É o que acontece, sobretudo, nas cenas em que a protagonista Félicité canta ou ouve música ao vivo em bares de Kinshasa, e o filme fica embebido duma atmosfera encantatória e quase musical, tanto quanto os presentes se embebem em cervejas e outros álcoois, e os corpos de todos se embebem dum suor que parece que absorve as cores circundantes, os verdes e os vermelhos das paredes e dos tectos (conhecemos a director de fotografia, Céline Bozon, dos filmes em que trabalhou com o irmão Serge: é uma extraordinária operadora).

Estes momentos, que por vezes funcionam como um interrupção da intriga para ficar apenas um prazer mais ou menos ambíguo e mais ou menos ébrio, são a relativa concepção para o estilo realista meramente funcional com que Gomis explana a sua principal linha narrativa: uma mulher (a cantora protagonista) que corre Kinshasa em encontros e desencontros para conseguir desencantar o dinheiro necessário para pagar uma operação ao filho adolescente, que acabou de sofrer um acidente de motorizada. Este roteiro acaba por ser exposto de forma mais convencional, como um panorama para a “vida normal” de Kinshasa.
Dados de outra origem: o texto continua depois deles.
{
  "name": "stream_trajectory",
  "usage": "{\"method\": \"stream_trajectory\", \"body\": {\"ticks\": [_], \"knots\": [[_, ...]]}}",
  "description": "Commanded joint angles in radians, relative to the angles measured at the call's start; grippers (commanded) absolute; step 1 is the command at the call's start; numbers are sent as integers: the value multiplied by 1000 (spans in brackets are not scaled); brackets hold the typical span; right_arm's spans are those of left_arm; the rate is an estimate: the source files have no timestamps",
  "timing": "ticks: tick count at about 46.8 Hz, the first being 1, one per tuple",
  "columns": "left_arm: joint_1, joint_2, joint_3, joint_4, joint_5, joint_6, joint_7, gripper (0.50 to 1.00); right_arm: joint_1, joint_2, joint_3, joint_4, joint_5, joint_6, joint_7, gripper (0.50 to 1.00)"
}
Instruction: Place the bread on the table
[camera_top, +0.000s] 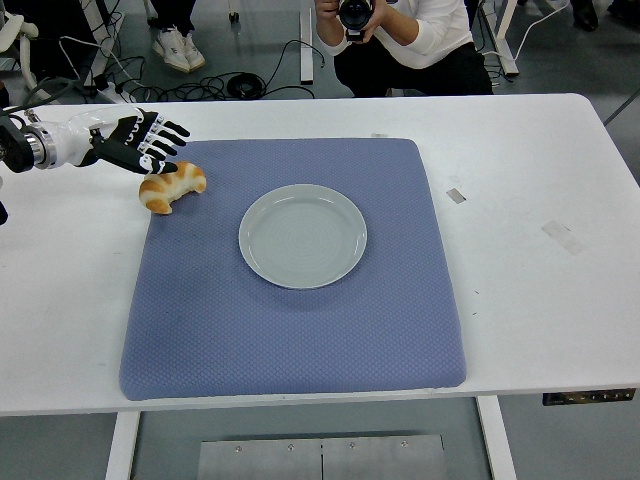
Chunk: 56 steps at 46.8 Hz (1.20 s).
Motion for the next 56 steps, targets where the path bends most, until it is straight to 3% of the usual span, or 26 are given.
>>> {"method": "stream_trajectory", "body": {"ticks": [1,20,32,47,56], "knots": [[0,0,0,0,0,0,0,786,0,0,1,0,0,0,0,1000],[0,0,-2,0,-1,0,0,808,0,0,0,0,0,0,0,1000],[-3,0,-3,0,-87,18,3,917,0,0,1,0,0,1,0,1000],[-11,-3,-9,0,-95,40,2,924,0,0,0,0,0,0,0,1000],[-3,-18,-118,0,-161,55,5,961,0,0,0,0,0,0,0,1000]]}}
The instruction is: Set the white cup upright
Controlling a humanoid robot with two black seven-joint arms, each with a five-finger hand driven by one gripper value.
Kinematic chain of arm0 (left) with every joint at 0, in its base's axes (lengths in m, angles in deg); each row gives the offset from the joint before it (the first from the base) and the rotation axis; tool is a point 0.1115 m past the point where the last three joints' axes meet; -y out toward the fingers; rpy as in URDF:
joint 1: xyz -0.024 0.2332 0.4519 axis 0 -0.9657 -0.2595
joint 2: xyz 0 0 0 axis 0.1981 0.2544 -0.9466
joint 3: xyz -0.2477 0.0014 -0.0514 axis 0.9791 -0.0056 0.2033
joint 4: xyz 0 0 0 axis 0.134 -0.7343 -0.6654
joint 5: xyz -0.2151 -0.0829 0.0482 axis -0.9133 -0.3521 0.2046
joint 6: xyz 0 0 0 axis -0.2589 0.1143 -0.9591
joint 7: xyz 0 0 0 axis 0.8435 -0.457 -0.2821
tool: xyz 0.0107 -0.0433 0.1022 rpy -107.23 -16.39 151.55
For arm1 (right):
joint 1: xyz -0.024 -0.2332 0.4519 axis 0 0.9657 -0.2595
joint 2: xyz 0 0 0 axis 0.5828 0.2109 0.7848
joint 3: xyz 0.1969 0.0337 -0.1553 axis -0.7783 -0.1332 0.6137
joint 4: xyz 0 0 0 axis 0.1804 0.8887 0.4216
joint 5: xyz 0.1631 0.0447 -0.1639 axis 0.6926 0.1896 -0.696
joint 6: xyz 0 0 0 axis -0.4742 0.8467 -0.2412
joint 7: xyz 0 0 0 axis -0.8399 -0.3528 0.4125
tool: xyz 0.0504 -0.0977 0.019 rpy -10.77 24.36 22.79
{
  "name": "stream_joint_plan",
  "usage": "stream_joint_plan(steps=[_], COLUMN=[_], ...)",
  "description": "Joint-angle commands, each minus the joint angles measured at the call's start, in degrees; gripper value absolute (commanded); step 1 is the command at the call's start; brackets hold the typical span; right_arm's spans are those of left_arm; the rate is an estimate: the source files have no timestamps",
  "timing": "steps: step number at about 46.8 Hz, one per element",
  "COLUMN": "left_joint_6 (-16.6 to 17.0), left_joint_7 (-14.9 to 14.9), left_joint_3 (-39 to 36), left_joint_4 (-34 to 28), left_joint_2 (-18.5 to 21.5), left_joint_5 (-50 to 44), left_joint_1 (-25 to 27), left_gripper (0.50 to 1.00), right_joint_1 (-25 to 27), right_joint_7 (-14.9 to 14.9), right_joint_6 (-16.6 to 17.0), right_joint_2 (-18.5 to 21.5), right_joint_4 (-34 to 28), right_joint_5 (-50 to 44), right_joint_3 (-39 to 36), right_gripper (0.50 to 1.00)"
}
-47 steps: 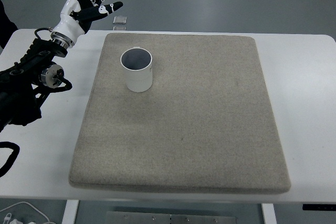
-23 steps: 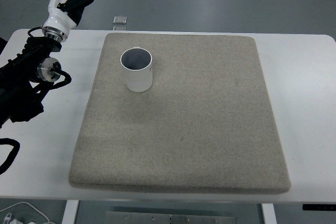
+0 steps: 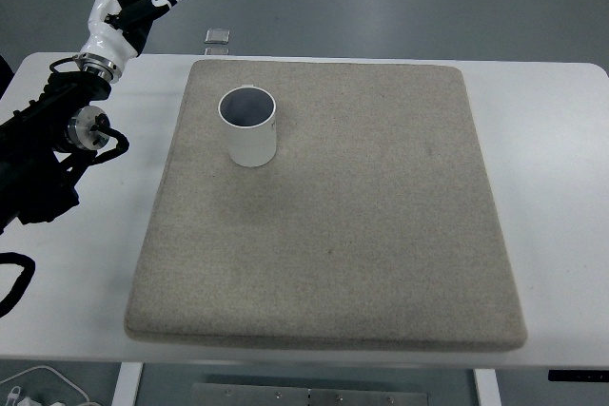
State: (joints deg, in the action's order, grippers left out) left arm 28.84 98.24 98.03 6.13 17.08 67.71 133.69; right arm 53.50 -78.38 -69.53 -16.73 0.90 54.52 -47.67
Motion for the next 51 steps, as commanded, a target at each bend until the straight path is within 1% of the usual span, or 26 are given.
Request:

Aqui, entre os “esquemas” e a corrupção, desenha-se o tema fundamental do filme (o dinheiro, que, se não traz a felicidade, Félicité acaba por trazer), também uma questão na relação da protagonista com o rapaz que passa dias a tentar arranjar-lhe o frigorífico (e no calor de Kinshasa um frigorífico avariado é quase tão dramático como um filho no hospital).

Na sua demanda ditada pela força do instinto maternal, Félicité (a actriz Véro Beya Mputu é óptima) quase faz pensar numa Anna Magnani africana. Mas o filme está longe de ser um Kinshasa, Cidade Aberta ou um Mamma Kinshasa, ficando-se por uma menoridade sóbria mas convencional (à excepção dos momentos que referimos a abrir o texto), ainda assim suficiente para justificar uma espreitadela.